• **Directions for this task**
Transcribe each entry in full, and leave the images out.

*** Records supplied ***

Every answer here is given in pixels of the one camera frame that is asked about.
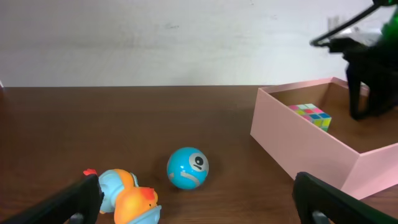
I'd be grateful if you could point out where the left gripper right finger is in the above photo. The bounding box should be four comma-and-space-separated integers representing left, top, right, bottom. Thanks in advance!
292, 172, 397, 224

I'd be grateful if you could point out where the blue ball robot toy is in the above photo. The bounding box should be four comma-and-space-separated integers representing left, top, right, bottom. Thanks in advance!
167, 147, 209, 190

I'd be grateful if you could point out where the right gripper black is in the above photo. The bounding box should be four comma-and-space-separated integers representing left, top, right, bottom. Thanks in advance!
326, 11, 397, 120

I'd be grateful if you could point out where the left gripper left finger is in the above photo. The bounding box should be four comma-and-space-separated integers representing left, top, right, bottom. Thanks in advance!
1, 174, 104, 224

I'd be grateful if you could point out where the rubik's cube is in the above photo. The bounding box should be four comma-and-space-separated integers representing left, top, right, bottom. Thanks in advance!
289, 103, 332, 131

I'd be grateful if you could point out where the orange blue duck toy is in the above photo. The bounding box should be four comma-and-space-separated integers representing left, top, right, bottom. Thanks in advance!
98, 169, 162, 224

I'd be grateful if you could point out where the cardboard box container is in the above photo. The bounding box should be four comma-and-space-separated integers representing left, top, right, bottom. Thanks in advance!
251, 77, 397, 199

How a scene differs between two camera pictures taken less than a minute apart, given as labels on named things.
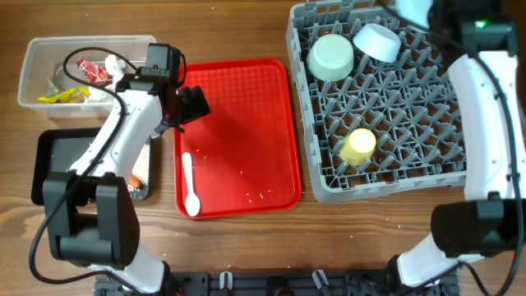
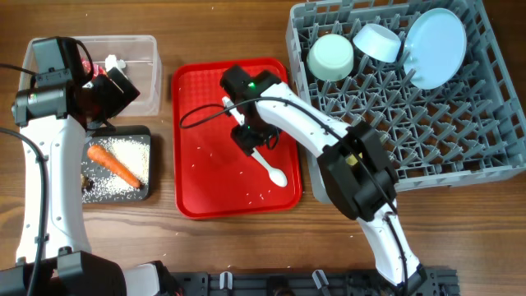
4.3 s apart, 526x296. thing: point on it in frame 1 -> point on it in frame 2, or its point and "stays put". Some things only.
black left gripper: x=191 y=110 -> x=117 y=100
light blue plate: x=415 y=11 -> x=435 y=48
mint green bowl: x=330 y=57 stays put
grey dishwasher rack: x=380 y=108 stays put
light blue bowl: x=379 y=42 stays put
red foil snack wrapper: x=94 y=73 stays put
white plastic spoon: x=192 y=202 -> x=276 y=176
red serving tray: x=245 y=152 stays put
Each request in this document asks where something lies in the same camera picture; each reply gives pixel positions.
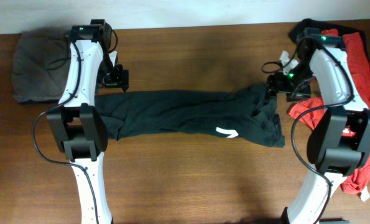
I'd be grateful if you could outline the dark green t-shirt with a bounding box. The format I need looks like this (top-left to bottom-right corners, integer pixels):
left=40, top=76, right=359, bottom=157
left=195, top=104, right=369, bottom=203
left=95, top=83, right=285, bottom=147

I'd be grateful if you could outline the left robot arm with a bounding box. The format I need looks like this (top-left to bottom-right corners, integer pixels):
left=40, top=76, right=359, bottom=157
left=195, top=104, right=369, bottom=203
left=46, top=19, right=129, bottom=224

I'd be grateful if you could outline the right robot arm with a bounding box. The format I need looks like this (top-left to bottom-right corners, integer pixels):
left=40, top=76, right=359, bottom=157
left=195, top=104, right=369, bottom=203
left=266, top=27, right=370, bottom=223

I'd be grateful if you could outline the red t-shirt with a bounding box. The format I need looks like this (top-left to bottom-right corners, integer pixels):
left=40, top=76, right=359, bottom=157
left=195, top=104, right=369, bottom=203
left=287, top=28, right=370, bottom=202

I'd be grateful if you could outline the black garment under red shirt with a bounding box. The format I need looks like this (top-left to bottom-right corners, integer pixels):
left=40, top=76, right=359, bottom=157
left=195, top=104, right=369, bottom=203
left=289, top=17, right=370, bottom=113

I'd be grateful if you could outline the folded grey-brown garment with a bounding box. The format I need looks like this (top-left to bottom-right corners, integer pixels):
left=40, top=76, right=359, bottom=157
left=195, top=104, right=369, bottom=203
left=11, top=28, right=70, bottom=104

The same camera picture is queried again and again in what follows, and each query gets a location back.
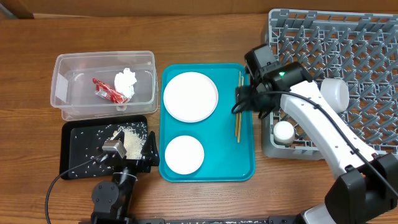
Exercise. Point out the teal serving tray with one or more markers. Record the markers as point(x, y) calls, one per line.
point(226, 157)

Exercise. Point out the wooden chopstick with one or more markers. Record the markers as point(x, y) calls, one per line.
point(239, 136)
point(238, 114)

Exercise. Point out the white cup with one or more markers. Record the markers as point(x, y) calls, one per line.
point(284, 133)

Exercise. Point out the small pink bowl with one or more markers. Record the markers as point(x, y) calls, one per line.
point(184, 155)

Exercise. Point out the red snack wrapper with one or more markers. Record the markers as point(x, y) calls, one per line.
point(105, 91)

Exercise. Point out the clear plastic bin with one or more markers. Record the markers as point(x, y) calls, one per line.
point(73, 91)

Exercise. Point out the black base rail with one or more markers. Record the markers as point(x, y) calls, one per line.
point(217, 221)

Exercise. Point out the right wooden chopstick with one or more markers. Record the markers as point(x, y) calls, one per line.
point(239, 136)

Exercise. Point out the grey bowl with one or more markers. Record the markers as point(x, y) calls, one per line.
point(336, 94)

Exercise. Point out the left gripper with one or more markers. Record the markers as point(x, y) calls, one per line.
point(150, 158)

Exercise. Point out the black plastic tray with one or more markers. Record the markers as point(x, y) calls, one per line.
point(88, 168)

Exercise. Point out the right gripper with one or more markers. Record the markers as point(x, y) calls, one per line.
point(272, 106)

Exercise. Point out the left wooden chopstick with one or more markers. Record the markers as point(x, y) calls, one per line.
point(238, 114)

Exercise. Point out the spilled rice pile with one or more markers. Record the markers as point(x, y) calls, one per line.
point(85, 143)

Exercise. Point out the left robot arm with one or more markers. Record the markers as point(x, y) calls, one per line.
point(112, 198)

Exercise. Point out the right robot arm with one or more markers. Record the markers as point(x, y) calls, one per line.
point(365, 182)

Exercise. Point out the grey dishwasher rack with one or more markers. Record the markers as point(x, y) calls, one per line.
point(360, 49)

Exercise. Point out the large white plate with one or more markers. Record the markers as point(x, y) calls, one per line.
point(190, 97)

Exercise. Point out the white tissue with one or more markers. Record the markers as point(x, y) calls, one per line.
point(124, 82)

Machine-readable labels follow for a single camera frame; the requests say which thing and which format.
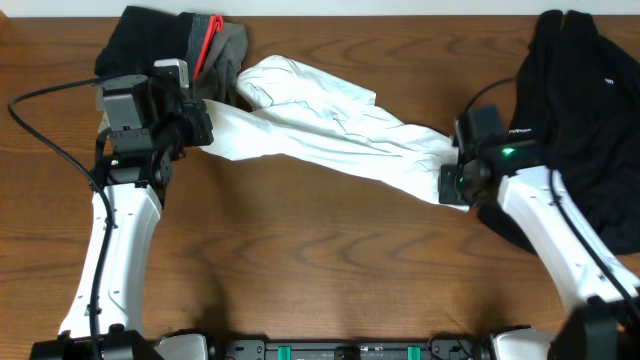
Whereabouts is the folded olive grey garment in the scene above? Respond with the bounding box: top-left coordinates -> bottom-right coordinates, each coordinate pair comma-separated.
193,23 -> 248,106

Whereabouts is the white t-shirt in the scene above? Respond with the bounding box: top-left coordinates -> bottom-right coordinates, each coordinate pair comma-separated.
204,55 -> 458,204

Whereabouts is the black garment pile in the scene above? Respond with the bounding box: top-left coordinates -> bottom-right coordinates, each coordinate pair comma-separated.
510,10 -> 639,255

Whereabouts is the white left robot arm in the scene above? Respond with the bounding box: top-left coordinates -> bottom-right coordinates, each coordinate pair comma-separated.
30,64 -> 213,359

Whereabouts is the folded black garment red trim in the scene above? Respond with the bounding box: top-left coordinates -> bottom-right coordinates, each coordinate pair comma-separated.
94,6 -> 224,80

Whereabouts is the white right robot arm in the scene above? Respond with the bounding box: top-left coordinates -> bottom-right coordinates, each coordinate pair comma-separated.
438,114 -> 639,359

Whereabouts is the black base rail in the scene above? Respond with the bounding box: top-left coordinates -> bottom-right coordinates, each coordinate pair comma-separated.
216,336 -> 493,360

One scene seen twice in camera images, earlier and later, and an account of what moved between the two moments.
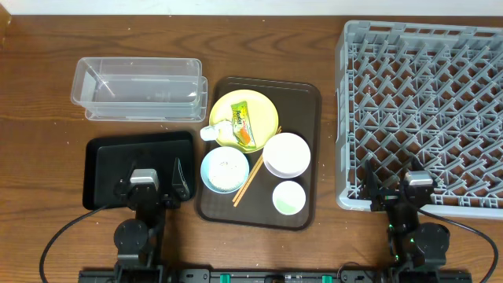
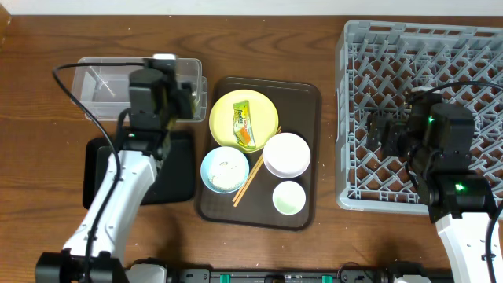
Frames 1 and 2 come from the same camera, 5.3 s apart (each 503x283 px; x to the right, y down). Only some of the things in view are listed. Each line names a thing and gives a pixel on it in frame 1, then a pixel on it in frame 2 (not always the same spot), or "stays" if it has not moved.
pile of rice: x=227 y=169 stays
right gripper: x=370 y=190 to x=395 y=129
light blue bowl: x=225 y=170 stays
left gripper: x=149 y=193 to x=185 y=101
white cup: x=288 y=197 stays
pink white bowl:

***

• **Solution below**
Every answer here is given in pixels of the one camera frame that is asked about.
I'd be grateful if you could point out where the left gripper right finger is in the above photo. The bounding box should be four comma-and-space-separated integers representing left, top, right, bottom. Thanks in advance!
292, 172, 397, 224

I'd be grateful if you could point out where the blue ball robot toy is in the above photo. The bounding box should be four comma-and-space-separated integers representing left, top, right, bottom. Thanks in advance!
167, 147, 209, 190

I'd be grateful if you could point out where the right gripper black is in the above photo. The bounding box should be four comma-and-space-separated integers representing left, top, right, bottom. Thanks in advance!
326, 11, 397, 120

I'd be grateful if you could point out where the left gripper left finger is in the above photo. The bounding box should be four comma-and-space-separated integers representing left, top, right, bottom. Thanks in advance!
1, 174, 104, 224

I'd be grateful if you could point out where the rubik's cube is in the above photo. The bounding box should be four comma-and-space-separated integers representing left, top, right, bottom. Thanks in advance!
289, 103, 332, 131

I'd be grateful if you could point out where the orange blue duck toy is in the above photo. The bounding box should be four comma-and-space-separated integers representing left, top, right, bottom. Thanks in advance!
98, 169, 162, 224

I'd be grateful if you could point out where the cardboard box container is in the above photo. The bounding box should be four comma-and-space-separated integers representing left, top, right, bottom. Thanks in advance!
251, 77, 397, 199

How a scene differs between two camera pictures taken less than a minute apart, given as labels on named things.
4.3 s apart, 526x296. thing: point on it in frame 1 -> point on it in frame 2, or its point and "stays put". Some things only.
black left gripper: x=191 y=110 -> x=117 y=100
light blue plate: x=415 y=11 -> x=435 y=48
mint green bowl: x=330 y=57 stays put
grey dishwasher rack: x=380 y=108 stays put
light blue bowl: x=379 y=42 stays put
red foil snack wrapper: x=94 y=73 stays put
white plastic spoon: x=192 y=202 -> x=276 y=176
red serving tray: x=245 y=152 stays put
Each request in this document asks where something lies in the same camera picture; each reply gives pixel positions.
I'd be grateful if you could outline the dark green t-shirt with a bounding box. The format I need looks like this (top-left to bottom-right corners, integer pixels):
left=40, top=76, right=359, bottom=157
left=195, top=104, right=369, bottom=203
left=95, top=83, right=285, bottom=147

I'd be grateful if you could outline the left robot arm with a bounding box. The format I need looks like this (top-left to bottom-right corners, integer pixels):
left=40, top=76, right=359, bottom=157
left=195, top=104, right=369, bottom=203
left=46, top=19, right=129, bottom=224

I'd be grateful if you could outline the right robot arm with a bounding box. The format I need looks like this (top-left to bottom-right corners, integer pixels):
left=40, top=76, right=359, bottom=157
left=195, top=104, right=369, bottom=203
left=266, top=27, right=370, bottom=223

I'd be grateful if you could outline the red t-shirt with a bounding box. The format I need looks like this (top-left to bottom-right corners, integer pixels):
left=40, top=76, right=359, bottom=157
left=195, top=104, right=369, bottom=203
left=287, top=28, right=370, bottom=202

I'd be grateful if you could outline the black garment under red shirt with a bounding box. The format I need looks like this (top-left to bottom-right corners, integer pixels):
left=40, top=76, right=359, bottom=157
left=195, top=104, right=369, bottom=203
left=289, top=17, right=370, bottom=113

I'd be grateful if you could outline the folded grey-brown garment with a bounding box. The format I need looks like this (top-left to bottom-right corners, integer pixels):
left=40, top=76, right=359, bottom=157
left=195, top=104, right=369, bottom=203
left=11, top=28, right=70, bottom=104

The same camera picture is queried again and again in what follows, and each query gets a location back.
Exercise. Point out the teal serving tray with one or more markers. Record the markers as point(x, y) calls, one per line.
point(226, 157)

Exercise. Point out the wooden chopstick with one or more markers. Record the markers as point(x, y) calls, one per line.
point(239, 136)
point(238, 114)

Exercise. Point out the white cup with one or more markers. Record the markers as point(x, y) calls, one per line.
point(284, 133)

Exercise. Point out the small pink bowl with one or more markers. Record the markers as point(x, y) calls, one per line.
point(184, 155)

Exercise. Point out the red snack wrapper with one or more markers. Record the markers as point(x, y) calls, one per line.
point(105, 91)

Exercise. Point out the clear plastic bin with one or more markers. Record the markers as point(x, y) calls, one per line.
point(73, 91)

Exercise. Point out the black base rail with one or more markers. Record the markers as point(x, y) calls, one per line.
point(217, 221)

Exercise. Point out the right wooden chopstick with one or more markers. Record the markers as point(x, y) calls, one per line.
point(239, 136)

Exercise. Point out the grey bowl with one or more markers. Record the markers as point(x, y) calls, one per line.
point(336, 94)

Exercise. Point out the left gripper with one or more markers. Record the markers as point(x, y) calls, one per line.
point(150, 158)

Exercise. Point out the black plastic tray with one or more markers. Record the markers as point(x, y) calls, one per line.
point(88, 168)

Exercise. Point out the right gripper with one or more markers. Record the markers as point(x, y) calls, one per line.
point(272, 106)

Exercise. Point out the left wooden chopstick with one or more markers. Record the markers as point(x, y) calls, one per line.
point(238, 114)

Exercise. Point out the spilled rice pile with one or more markers. Record the markers as point(x, y) calls, one per line.
point(85, 143)

Exercise. Point out the left robot arm with one or more markers. Record the markers as point(x, y) calls, one per line.
point(112, 198)

Exercise. Point out the right robot arm with one or more markers. Record the markers as point(x, y) calls, one per line.
point(365, 182)

Exercise. Point out the grey dishwasher rack with one or more markers. Record the markers as point(x, y) calls, one per line.
point(360, 49)

Exercise. Point out the large white plate with one or more markers. Record the markers as point(x, y) calls, one per line.
point(190, 97)

Exercise. Point out the white tissue with one or more markers. Record the markers as point(x, y) calls, one per line.
point(124, 82)

Machine-readable labels follow for a single camera frame; the requests say which thing and which format.
Whereabouts is the folded olive grey garment in the scene above? Respond with the bounding box: top-left coordinates -> bottom-right coordinates, each coordinate pair comma-separated.
193,23 -> 248,106

Whereabouts is the white t-shirt in the scene above? Respond with the bounding box: top-left coordinates -> bottom-right coordinates, each coordinate pair comma-separated.
204,55 -> 458,204

Whereabouts is the black garment pile in the scene above? Respond with the bounding box: top-left coordinates -> bottom-right coordinates, each coordinate pair comma-separated.
510,10 -> 639,255

Whereabouts is the white left robot arm in the scene above? Respond with the bounding box: top-left coordinates -> bottom-right coordinates, each coordinate pair comma-separated.
30,64 -> 213,359

Whereabouts is the folded black garment red trim in the scene above? Respond with the bounding box: top-left coordinates -> bottom-right coordinates, each coordinate pair comma-separated.
94,6 -> 224,80

Whereabouts is the white right robot arm in the scene above? Respond with the bounding box: top-left coordinates -> bottom-right coordinates, each coordinate pair comma-separated.
438,114 -> 639,359

Whereabouts is the black base rail in the scene above? Respond with the bounding box: top-left coordinates -> bottom-right coordinates, each coordinate pair comma-separated.
216,336 -> 493,360

One scene seen twice in camera images, earlier and later, and an account of what moved between the two moments.
Frames 1 and 2 come from the same camera, 5.3 s apart (each 503x283 px; x to the right, y down). Only some of the things in view are listed. Each line names a thing and gives a pixel on it in frame 1, then a pixel on it in frame 2 (not always the same spot), or "stays" if it has not moved.
pile of rice: x=227 y=169 stays
right gripper: x=370 y=190 to x=395 y=129
light blue bowl: x=225 y=170 stays
left gripper: x=149 y=193 to x=185 y=101
white cup: x=288 y=197 stays
pink white bowl:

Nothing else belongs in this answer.